Zülfü DİCLELİ
Oyun değişti. Tunus’tan Kahire’ye İstanbul’dan Sao Paulo’ya Gezi, oyunu değiştirdi. Kafalarının “fabrika ayarlarını” reset etmeyenler gelecekte ya oyun dışı kalacak, ya yenilgiye mahkûm olacak.
Oyunun yeni yönelimi şunu gösteriyor: Yatay dikeyi, yumuşak serti, bilgi dezenformasyonu er geç yenecek.
Tanık olduğumuz olaylar direniş, protesto, isyan, kitlesel eylem, eleştiri, pasif direniş; bunların hiçbiri değil, ya da bunların hepsi ve daha fazlası; yeni bir kalite: Gezi!

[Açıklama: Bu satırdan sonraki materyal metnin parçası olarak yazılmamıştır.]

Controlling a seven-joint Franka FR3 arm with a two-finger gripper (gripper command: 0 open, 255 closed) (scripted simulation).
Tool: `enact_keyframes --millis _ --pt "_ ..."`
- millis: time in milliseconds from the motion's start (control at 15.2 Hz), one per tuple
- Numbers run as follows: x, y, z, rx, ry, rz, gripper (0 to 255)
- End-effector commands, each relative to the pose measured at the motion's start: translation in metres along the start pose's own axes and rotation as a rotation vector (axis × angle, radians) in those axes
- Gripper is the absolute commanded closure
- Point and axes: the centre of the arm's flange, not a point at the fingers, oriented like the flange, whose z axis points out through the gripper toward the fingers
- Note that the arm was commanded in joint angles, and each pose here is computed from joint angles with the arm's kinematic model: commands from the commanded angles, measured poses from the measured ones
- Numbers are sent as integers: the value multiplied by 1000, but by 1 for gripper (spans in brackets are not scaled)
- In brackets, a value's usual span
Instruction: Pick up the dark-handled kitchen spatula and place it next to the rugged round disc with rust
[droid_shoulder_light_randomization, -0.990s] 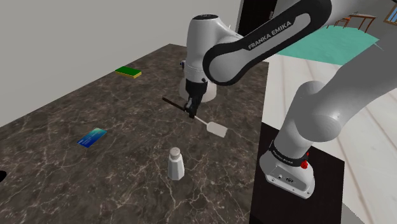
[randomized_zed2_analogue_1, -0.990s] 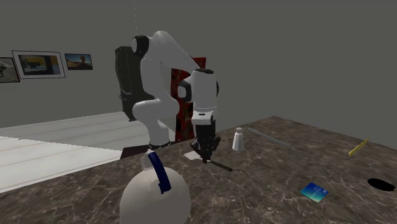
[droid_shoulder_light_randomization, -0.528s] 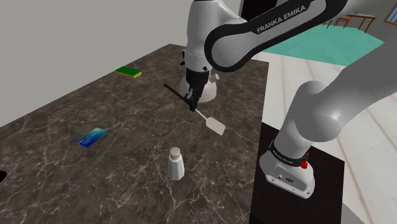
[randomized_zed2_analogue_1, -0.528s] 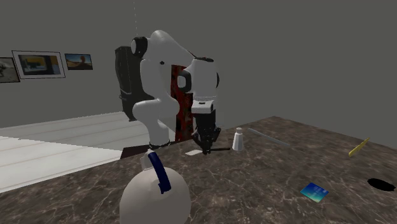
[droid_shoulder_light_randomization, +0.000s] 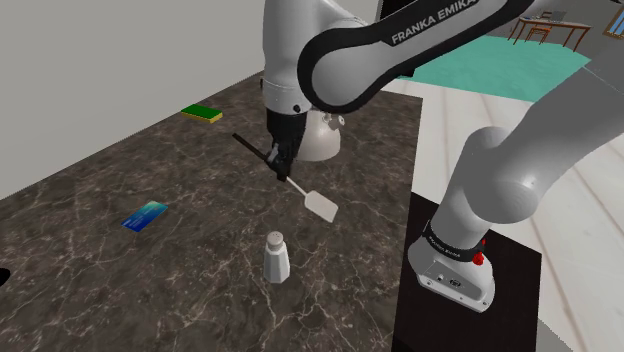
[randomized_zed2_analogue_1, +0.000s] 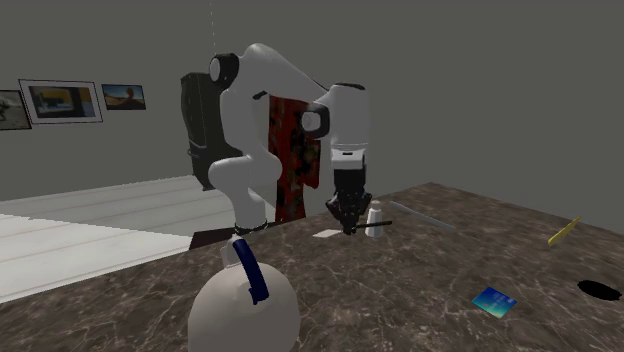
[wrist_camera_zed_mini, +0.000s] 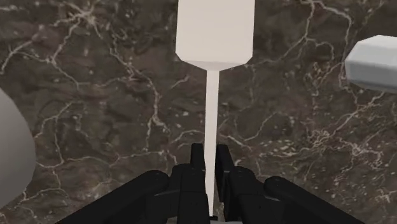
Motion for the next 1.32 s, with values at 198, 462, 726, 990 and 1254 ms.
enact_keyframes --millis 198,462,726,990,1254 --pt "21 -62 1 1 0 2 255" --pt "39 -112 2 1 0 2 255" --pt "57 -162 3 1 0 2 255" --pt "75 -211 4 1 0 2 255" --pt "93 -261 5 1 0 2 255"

Gezi, yatay bir küresel ağ. Zamanda ve mekânda mobil bir ağ. Yatay iletişim, açık kaynak ve eşit haklı katılım üzerinde yükseliyor. Etkin düğüm noktası, node olarak dün Tahrir belirdiyse, bugün Taksim ya da Sao Paolo öne
çıkıyor, yarın bir başka yer çıkacak.
Gezi insanlarının sadece meydanlarda boy gösterdiklerini sanmayın. Gezi insanları her yerdeler; onlar alışılmış muhalefet tarzlarına yabancı, onlar her gün yaptıkları faaliyetlerle dünyayı bugünden değiştiren, daha yaşanılabilir kılmaya çalışan, her gün politika yapan insanlar. Mikro-kredi girişimlerinden, perma kültür denemelerine, yeşil enerjiden katılımcı kentleşme projelerine, yeni tür kooperatiflerden sosyal şirketlere, yeni tür bağışçılıktan sosyal fayda üreten girişimlere, Viki’cilerden duran adamlara ve Assange ya da Snowden’lara kadar…
Gezi, küreselleşen dünyada hayatı değiştirmenin yeni tarzı. Sosyal ağlar bugün başlıca değişim aktörü.

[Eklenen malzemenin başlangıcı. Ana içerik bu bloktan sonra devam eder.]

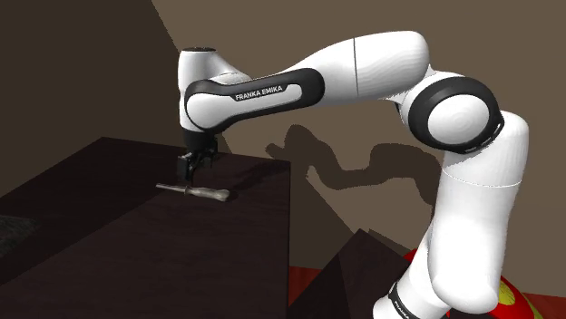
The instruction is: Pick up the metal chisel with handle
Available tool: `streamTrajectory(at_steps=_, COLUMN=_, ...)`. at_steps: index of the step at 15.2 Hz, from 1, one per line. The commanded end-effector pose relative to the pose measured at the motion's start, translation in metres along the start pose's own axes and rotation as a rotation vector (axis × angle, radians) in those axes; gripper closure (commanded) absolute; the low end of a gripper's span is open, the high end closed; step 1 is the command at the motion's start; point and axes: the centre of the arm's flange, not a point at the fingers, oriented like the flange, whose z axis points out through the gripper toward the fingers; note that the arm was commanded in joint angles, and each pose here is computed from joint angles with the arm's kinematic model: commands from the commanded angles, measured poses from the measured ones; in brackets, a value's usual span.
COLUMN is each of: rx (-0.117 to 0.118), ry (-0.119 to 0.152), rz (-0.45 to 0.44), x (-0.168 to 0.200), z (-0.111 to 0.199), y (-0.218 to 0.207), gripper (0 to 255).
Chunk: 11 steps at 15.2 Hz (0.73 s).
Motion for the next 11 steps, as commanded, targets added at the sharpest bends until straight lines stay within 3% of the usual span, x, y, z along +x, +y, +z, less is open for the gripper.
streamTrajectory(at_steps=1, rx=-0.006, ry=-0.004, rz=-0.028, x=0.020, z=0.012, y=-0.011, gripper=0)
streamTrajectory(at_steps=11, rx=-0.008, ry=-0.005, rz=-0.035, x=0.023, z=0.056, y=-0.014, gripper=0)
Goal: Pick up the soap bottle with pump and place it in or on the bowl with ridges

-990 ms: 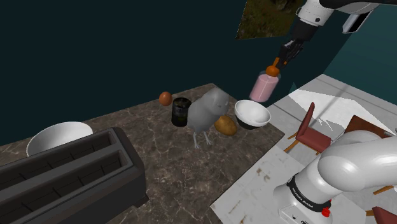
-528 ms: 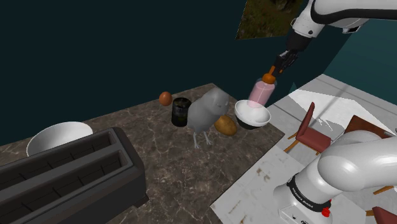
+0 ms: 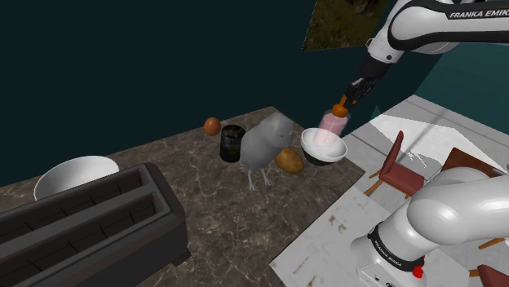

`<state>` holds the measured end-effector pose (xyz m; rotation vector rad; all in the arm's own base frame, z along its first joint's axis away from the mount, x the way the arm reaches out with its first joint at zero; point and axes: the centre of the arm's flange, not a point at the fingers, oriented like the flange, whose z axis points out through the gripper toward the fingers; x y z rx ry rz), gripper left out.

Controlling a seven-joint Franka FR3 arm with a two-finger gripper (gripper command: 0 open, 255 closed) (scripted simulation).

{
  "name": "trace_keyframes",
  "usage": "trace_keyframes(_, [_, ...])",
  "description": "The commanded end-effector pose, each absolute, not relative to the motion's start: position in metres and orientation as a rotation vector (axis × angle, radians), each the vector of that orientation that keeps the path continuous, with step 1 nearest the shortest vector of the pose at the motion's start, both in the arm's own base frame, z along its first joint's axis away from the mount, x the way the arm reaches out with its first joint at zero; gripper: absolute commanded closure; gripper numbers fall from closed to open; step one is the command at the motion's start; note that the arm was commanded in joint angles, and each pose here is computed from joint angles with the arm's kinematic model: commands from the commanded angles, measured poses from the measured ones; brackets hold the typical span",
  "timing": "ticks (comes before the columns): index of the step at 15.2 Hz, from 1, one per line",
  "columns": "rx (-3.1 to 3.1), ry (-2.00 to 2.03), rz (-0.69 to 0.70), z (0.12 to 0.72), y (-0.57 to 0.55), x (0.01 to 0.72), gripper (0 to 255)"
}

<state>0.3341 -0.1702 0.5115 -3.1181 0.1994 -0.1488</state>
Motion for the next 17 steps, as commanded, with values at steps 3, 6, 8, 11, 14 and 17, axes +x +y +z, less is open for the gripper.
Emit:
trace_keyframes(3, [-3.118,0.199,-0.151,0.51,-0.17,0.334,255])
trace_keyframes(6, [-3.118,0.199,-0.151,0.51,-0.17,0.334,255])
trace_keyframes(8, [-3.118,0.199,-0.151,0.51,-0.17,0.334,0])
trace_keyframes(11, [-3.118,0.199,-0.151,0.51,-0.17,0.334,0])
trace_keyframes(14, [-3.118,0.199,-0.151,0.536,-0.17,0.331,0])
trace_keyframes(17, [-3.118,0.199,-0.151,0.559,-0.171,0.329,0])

Merkezsiz, emir-komutasız, kendi kendine örgütlenen karmaşık sosyal ağların sayısız düğüm noktasında çok kesimli, çok fikirli, çok renkli eylemler, değişimler, sosyal inovasyonlar çağlayanı.
Yeni çağın yatay varoluşunu geleneksel dikey yapılar -iktidarlar, devletler, partiler, merkezi medyalar ve şirketler-hiçbir şekilde anlamıyor; onlar hayatın gelişimine dikey paradigmayla bakıyor. Hayatı hiyerarşiler, emir ve komuta zincirleri, yukarıdan aşağı iletişimler ve ayırıcı sınırlar, kapalı sistemler olarak algılamaya çalışıyorlar. Yatay olarak gelişen açık sistemlerin davranışını ve dolaysız iletişimini, hele yaratıcılığını hiç anlamıyorlar. Onun için tepkileri de dikey oluyor: Dikey müdahaleler, emirler, tebliğler, bölme çabaları…
Görüyoruz, boşuna! Çünkü yatay ağlardakiler ve alanlardakiler kendi içlerinde ve bütün çevreleriyle sürekli iletişim halinde olan, fikir değiş tokuşu yapan, birbirlerini “bilinçlendiren”, bir tür “organik” kalabalık; o yüzden kolay kolay geri püskürtülemiyor, dağılıp dağılıp yeniden toparlanabiliyor ve de sonuç alıcı olabiliyor.
Evet, yatay er geç dikeyi yenecek!
Gezi yumuşak güce dayanıyor. Onun değerleri var. Değer odaklı. Özgürlükçü, katılımcı, doğa ve insan merkezli. Gezi insanları bireysel taleplerini dile getirirken tüm toplumun özlemlerinin ifadesi oluyorlar. Gezi süreç içinde kendi sanatını, kendi sözünü, kendi sesini yaratıyor. Gezinin bu yumuşak gücü sosyal medyada anında küreselleşiyor.
Gezi’yi, kolluk kuvvetlerinin yaptığı gibi sert güçle, şiddetle, baskı ve yasaklarla sindirmek mümkün değil; varlıkları polisle çatışma performasına bağlı küçük maceracı grupların denediği gibi onu şiddete çekmek de mümkün değil. Duran adam, tek başına ve sadece durarak gezi karşıtlarının zafer çığlıklarını ağızlarına tıktı.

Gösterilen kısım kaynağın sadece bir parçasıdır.